- [Task prompt]:
After locating "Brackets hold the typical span" in the listing below, copy that line and each one after it exactly, ending with the line that has "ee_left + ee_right".

-.-.-

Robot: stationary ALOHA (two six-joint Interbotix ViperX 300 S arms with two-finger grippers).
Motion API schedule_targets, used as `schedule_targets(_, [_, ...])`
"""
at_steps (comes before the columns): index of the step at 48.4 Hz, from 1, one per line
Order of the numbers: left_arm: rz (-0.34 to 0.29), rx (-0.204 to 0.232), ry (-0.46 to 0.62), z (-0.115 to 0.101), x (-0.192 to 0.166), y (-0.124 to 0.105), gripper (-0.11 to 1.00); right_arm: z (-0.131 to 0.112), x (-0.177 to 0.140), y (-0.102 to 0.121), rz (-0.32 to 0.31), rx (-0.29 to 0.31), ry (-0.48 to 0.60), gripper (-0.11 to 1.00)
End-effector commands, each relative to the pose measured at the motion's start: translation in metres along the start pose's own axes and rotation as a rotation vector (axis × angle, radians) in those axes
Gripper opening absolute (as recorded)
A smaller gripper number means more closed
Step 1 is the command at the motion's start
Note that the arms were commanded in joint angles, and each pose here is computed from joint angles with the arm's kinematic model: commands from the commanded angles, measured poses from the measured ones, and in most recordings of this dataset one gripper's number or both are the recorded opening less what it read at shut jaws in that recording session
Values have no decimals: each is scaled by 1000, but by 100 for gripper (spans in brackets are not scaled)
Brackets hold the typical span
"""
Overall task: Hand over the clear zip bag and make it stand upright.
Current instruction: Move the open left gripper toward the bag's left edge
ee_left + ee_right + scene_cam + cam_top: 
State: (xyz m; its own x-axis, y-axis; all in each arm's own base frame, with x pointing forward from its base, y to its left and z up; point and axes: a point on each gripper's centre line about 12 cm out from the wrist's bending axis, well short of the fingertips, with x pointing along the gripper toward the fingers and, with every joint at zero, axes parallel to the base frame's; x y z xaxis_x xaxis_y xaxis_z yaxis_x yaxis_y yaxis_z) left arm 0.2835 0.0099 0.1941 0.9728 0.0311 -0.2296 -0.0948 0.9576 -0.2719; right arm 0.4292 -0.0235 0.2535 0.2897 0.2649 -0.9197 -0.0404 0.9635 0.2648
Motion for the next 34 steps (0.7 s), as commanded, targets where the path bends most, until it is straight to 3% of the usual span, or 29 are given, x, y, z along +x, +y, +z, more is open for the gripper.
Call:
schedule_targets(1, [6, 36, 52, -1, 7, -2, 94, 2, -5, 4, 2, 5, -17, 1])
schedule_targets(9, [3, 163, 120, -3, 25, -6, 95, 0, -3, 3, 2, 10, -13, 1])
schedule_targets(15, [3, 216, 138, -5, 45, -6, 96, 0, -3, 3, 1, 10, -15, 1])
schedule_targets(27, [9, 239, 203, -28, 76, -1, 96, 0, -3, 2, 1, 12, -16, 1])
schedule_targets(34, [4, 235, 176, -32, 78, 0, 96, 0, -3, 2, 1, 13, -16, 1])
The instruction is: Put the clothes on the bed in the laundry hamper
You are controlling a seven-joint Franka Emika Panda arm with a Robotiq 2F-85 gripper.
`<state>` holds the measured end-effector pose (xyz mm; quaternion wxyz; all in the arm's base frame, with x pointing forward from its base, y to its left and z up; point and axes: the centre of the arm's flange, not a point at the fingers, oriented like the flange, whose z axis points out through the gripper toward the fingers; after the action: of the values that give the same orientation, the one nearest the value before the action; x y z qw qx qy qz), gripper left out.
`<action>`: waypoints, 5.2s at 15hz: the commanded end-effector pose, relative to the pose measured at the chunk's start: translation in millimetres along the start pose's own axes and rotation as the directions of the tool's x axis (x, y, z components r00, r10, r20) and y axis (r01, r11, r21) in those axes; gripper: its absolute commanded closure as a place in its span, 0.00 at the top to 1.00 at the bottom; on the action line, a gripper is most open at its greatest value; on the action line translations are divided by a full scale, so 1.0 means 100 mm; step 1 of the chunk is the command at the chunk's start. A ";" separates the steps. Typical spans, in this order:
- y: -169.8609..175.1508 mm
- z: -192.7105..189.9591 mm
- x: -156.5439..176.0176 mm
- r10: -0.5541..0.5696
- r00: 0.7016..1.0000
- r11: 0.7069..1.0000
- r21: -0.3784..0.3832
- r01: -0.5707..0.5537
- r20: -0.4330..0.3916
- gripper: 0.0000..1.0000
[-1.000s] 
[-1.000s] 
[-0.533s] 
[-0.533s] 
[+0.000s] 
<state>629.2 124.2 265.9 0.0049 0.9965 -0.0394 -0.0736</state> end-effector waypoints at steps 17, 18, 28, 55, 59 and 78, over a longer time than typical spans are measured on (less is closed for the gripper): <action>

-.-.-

- [Result for this exercise]:
Brackets hold the typical span
"""
Overall task: Hand over the clear zip bag and make it stand upright.
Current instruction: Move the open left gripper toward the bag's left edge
ee_left + ee_right + scene_cam + cam_top: 

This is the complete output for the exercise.